Assignment :: In the listing below, locate the line containing "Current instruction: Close" and the line containing "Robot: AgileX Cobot". Output both of them and every line between, exactly as written, and nothing more.
== == ==
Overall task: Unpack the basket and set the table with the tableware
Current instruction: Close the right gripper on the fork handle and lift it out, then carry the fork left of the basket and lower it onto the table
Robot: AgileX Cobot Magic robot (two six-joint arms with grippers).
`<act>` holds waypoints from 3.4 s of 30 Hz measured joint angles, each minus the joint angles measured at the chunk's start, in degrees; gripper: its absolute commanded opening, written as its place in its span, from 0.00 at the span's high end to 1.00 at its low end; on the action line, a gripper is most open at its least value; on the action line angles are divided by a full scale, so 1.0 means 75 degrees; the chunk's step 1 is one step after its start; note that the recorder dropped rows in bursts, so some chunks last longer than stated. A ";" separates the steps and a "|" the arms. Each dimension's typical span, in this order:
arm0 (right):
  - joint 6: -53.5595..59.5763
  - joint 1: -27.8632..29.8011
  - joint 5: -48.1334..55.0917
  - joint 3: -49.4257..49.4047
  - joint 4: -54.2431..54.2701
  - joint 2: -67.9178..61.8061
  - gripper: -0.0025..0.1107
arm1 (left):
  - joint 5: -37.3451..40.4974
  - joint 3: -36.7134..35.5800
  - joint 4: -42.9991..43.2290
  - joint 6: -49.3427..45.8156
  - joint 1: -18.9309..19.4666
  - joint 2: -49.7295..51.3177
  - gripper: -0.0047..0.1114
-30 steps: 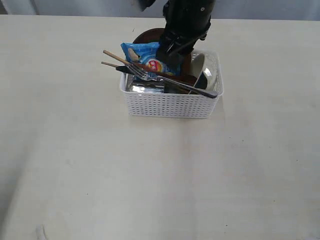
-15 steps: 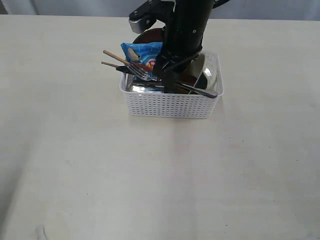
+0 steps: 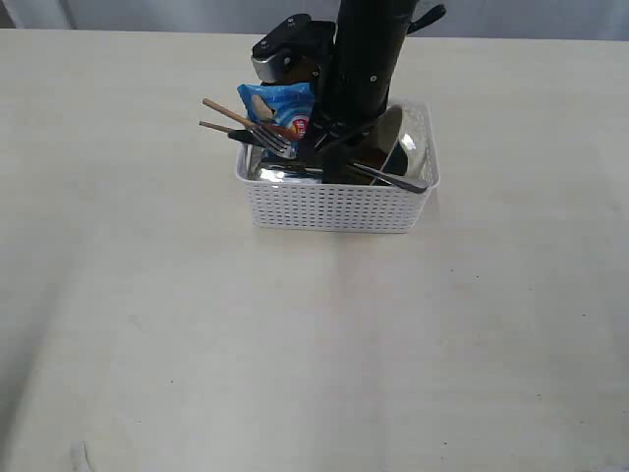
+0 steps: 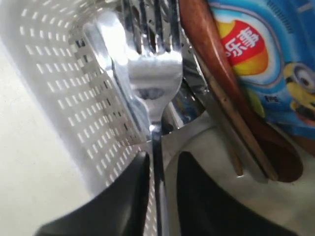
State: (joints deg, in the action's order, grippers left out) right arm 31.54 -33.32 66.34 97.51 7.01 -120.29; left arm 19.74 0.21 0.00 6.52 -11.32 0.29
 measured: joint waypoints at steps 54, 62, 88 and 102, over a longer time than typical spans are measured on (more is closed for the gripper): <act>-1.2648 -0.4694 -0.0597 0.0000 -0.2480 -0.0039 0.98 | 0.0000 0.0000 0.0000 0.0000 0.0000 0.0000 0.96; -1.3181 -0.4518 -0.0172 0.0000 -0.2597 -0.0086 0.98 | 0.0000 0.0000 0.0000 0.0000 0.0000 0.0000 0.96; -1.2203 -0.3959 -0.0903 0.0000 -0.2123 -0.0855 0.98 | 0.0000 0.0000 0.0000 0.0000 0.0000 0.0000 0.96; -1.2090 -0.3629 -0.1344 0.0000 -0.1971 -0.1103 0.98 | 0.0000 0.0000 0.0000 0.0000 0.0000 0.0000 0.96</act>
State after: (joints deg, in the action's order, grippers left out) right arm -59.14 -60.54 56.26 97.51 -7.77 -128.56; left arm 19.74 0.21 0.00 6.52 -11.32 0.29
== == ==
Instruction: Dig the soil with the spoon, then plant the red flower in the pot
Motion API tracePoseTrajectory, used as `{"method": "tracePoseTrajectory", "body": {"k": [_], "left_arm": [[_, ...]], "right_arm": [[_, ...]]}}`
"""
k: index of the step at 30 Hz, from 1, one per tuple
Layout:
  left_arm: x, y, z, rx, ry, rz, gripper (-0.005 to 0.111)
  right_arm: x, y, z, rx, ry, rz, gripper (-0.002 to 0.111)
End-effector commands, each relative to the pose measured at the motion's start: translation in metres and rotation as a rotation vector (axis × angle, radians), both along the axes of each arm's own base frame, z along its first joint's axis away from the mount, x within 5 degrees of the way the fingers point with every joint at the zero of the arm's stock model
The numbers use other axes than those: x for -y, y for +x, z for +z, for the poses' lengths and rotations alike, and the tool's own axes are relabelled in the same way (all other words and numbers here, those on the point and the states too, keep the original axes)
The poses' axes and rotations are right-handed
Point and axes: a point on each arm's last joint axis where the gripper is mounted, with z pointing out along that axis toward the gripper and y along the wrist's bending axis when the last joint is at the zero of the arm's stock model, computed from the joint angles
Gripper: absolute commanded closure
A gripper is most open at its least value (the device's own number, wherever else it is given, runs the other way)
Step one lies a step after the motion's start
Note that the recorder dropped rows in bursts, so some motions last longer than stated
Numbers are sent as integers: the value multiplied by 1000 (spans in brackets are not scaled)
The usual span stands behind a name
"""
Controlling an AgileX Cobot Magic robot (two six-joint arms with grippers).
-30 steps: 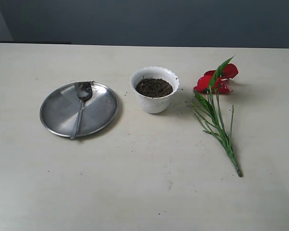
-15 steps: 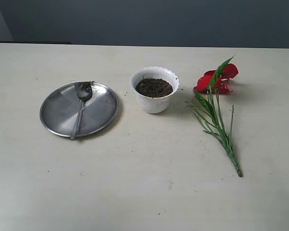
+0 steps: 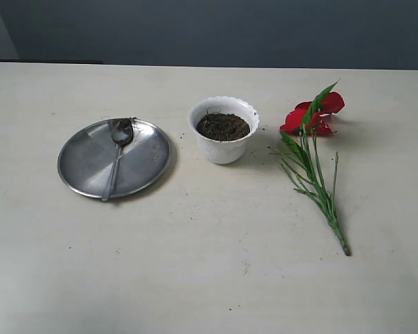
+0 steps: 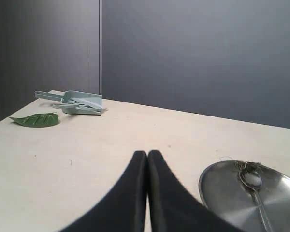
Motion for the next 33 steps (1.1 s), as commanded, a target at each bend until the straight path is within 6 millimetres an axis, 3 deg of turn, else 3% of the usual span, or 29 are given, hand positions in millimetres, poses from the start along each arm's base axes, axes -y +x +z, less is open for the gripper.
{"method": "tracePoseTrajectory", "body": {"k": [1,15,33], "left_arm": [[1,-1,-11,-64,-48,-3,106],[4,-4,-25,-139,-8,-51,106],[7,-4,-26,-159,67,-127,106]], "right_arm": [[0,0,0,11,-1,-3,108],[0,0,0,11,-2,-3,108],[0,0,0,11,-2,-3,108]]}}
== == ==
Answer for the task ::
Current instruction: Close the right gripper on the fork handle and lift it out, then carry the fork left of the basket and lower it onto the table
Robot: AgileX Cobot Magic robot (two six-joint arms with grippers).

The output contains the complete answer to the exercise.